In sum, the intent of Congress is clear and unambiguous; fees and costs in USERRA litigation are separate from attorney fees and other litigation expenses. Thus, rejection of a Rule 68 offer does not operate to divest a prevailing USERRA plaintiff from recovering attorney fees and other litigation expenses as contemplated by 38 U.S.C. § 4323(h)(2). Furthermore, because USERRA bans charging any fees or costs against a USERRA plaintiff, 38 U.S.C. § 4323(h)(1), no defendant may use Rule 68 as a mechanism to shift any fees or costs to a USERRA plaintiff.
 Thomas G. Jarrard is a Marine Corps Reserve officer and a member of ROA. He practices law in Spokane, Washington and takes on USERRA cases around the country. He also wrote, along with Captain Wright (Director of the Service Members Law Center), ROA’s amicus curiae brief in the Supreme Court, in the case of Staub v. Proctor Hospital. His e-mail is email@example.com.
 Notably, 38 U.S.C. § 4302 speaks directly to the relation between USERRA and other laws or rules; it preempts any infringement that would impose a limit or otherwise eliminate any of the rights provided under USERRA. 38 U.S.C § 4302(b); 20 C.F.R. 1002.7(b). Therefore, any application of Rule 68 that works to divest a USERRA plaintiff of any of their remedies under § 4323 directly contradicts the mandate of the USERRA, both §§4302 and 4323.

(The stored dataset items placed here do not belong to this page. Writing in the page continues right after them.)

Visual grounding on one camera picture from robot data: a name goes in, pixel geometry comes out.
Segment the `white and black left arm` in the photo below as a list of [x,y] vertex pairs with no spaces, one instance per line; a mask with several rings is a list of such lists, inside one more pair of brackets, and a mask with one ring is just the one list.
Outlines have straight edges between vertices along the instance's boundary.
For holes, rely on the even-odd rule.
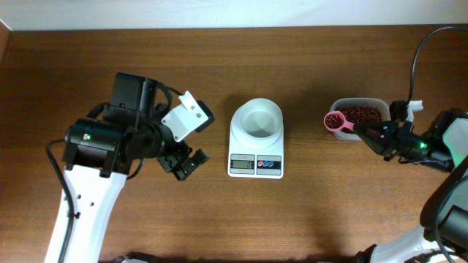
[[46,262],[98,262],[113,206],[122,188],[147,159],[186,180],[209,157],[184,141],[214,115],[190,92],[148,77],[119,72],[109,102],[97,105],[67,129],[60,168],[50,162],[62,188]]

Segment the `pink measuring scoop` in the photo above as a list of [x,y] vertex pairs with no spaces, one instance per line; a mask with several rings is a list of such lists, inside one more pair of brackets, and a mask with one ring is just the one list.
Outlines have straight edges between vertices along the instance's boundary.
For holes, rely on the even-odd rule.
[[340,111],[331,111],[323,119],[323,123],[330,132],[340,132],[342,129],[354,130],[354,123],[349,122]]

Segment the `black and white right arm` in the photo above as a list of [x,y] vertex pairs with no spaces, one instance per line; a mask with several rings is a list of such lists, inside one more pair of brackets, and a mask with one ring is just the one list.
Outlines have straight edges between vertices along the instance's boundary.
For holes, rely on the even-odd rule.
[[385,161],[424,167],[444,178],[426,200],[418,225],[363,252],[360,262],[467,260],[467,112],[442,111],[422,134],[409,120],[360,123],[355,133]]

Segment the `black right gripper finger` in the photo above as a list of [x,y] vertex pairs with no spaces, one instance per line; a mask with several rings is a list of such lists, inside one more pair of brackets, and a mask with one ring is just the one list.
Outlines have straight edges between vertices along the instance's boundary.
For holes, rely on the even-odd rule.
[[355,134],[389,134],[399,127],[396,121],[382,121],[375,123],[357,123],[353,126]]
[[378,155],[383,156],[388,147],[388,138],[376,130],[365,130],[360,138]]

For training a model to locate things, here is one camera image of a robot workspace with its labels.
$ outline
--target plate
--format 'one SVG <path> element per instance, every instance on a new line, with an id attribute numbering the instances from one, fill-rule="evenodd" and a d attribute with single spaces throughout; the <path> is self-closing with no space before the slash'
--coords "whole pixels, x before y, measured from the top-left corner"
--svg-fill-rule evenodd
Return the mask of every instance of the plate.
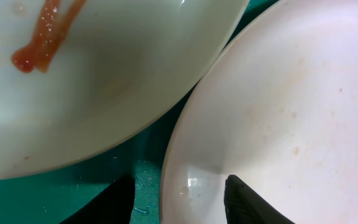
<path id="1" fill-rule="evenodd" d="M 358 223 L 358 1 L 281 0 L 230 43 L 173 132 L 162 223 L 226 223 L 229 174 L 295 223 Z"/>
<path id="2" fill-rule="evenodd" d="M 0 179 L 82 161 L 154 122 L 208 71 L 247 3 L 89 0 L 48 72 L 24 74 L 11 55 L 44 0 L 1 0 Z"/>

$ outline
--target teal tabletop
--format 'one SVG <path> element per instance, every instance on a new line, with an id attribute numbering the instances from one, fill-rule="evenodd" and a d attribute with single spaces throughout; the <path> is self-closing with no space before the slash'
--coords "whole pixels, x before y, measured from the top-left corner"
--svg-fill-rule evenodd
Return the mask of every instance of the teal tabletop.
<path id="1" fill-rule="evenodd" d="M 251 0 L 233 37 L 275 1 Z M 60 170 L 0 180 L 0 223 L 59 223 L 125 173 L 135 178 L 131 223 L 159 223 L 163 158 L 189 95 L 154 124 L 108 152 Z"/>

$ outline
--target black object
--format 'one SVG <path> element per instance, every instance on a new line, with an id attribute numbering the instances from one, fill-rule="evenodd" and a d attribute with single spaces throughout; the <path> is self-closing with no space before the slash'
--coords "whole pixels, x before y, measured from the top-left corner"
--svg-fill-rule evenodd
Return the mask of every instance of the black object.
<path id="1" fill-rule="evenodd" d="M 127 224 L 131 221 L 134 202 L 135 179 L 125 175 L 60 224 Z"/>
<path id="2" fill-rule="evenodd" d="M 236 175 L 226 180 L 224 206 L 227 224 L 294 224 Z"/>

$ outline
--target green surface
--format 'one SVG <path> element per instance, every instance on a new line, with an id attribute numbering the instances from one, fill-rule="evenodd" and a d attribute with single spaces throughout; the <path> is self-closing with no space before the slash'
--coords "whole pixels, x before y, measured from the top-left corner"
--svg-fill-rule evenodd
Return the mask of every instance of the green surface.
<path id="1" fill-rule="evenodd" d="M 251 0 L 235 36 L 276 0 Z M 188 95 L 147 129 L 104 154 L 53 172 L 0 180 L 0 223 L 58 223 L 122 174 L 136 181 L 131 223 L 159 223 L 158 190 L 170 135 Z"/>

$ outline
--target ketchup smear
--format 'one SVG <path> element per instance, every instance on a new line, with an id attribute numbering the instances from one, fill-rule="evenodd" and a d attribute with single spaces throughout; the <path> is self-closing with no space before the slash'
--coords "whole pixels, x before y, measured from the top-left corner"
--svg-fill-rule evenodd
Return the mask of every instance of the ketchup smear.
<path id="1" fill-rule="evenodd" d="M 29 73 L 36 68 L 47 72 L 53 56 L 86 2 L 75 0 L 63 17 L 57 17 L 60 1 L 45 0 L 30 43 L 13 53 L 12 63 L 20 71 Z"/>

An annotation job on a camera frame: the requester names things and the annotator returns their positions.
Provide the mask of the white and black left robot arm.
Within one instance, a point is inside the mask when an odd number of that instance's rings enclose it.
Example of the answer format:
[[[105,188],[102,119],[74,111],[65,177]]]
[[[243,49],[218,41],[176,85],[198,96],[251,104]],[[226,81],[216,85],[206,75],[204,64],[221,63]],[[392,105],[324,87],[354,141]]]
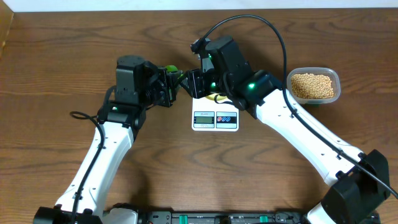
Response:
[[[40,207],[34,223],[137,223],[134,210],[115,208],[104,213],[106,198],[118,167],[132,148],[154,106],[171,107],[183,72],[175,66],[156,66],[140,56],[119,57],[116,84],[105,93],[95,116],[70,112],[88,119],[95,135],[76,176],[52,208]]]

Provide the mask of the yellow plastic bowl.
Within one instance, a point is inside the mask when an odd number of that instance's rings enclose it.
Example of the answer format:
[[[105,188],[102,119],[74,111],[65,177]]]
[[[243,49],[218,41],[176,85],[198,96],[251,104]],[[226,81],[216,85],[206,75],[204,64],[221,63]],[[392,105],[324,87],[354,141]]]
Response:
[[[225,99],[227,99],[226,96],[220,95],[218,93],[214,93],[211,95],[206,96],[206,99],[211,100],[211,101],[223,101]]]

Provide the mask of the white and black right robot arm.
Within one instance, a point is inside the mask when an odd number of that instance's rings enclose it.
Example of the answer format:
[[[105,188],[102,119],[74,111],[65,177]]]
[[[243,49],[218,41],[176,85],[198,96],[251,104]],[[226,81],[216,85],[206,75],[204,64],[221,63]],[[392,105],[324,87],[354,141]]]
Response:
[[[379,151],[365,154],[339,139],[295,101],[285,81],[254,71],[231,36],[201,38],[191,49],[201,67],[185,74],[190,96],[223,96],[248,112],[288,140],[329,186],[306,214],[309,223],[361,223],[393,194],[388,162]]]

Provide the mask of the green plastic measuring scoop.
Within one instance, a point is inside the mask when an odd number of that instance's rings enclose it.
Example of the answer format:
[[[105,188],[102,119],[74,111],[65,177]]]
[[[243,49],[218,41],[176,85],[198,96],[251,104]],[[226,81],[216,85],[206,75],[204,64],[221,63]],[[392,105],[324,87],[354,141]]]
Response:
[[[173,76],[174,78],[178,78],[183,74],[182,70],[179,70],[175,65],[167,65],[165,66],[166,72],[169,76]]]

 The USERRA is “to be liberally construed for the benefit of those who left private life to service their country in its hour of great need.” Alabama Power Co. v. Davis, 431 U.S. 581, 587, 97 S. Ct. 2002, 52 L. Ed. 2d 595 (1977) (quotingFishgold v. Sullivan Drydock & Repair Corp., 328 U.S. 275, 285, 66 S. Ct. 1105, 90 L. Ed. 1230 (1946)); See also Kirdendall v. Dep’t of Army, 479 F.3d 830, 834 (Fed.Ct.,2007) (Veteran’s benefit statutes are construed in the veteran’s favor) citing, King v. St. Vincent’s Hosp., 502 U.S. 215, 220 n.9, 112 S.Ct. 570, 116 L.Ed.2d 578 (1991)(“even if this were a close case, which it is not, the canon that veterans’ benefits statutes should be construed in the veteran’s favor would compel us to find that [the statute] is subject to equitable tolling.”).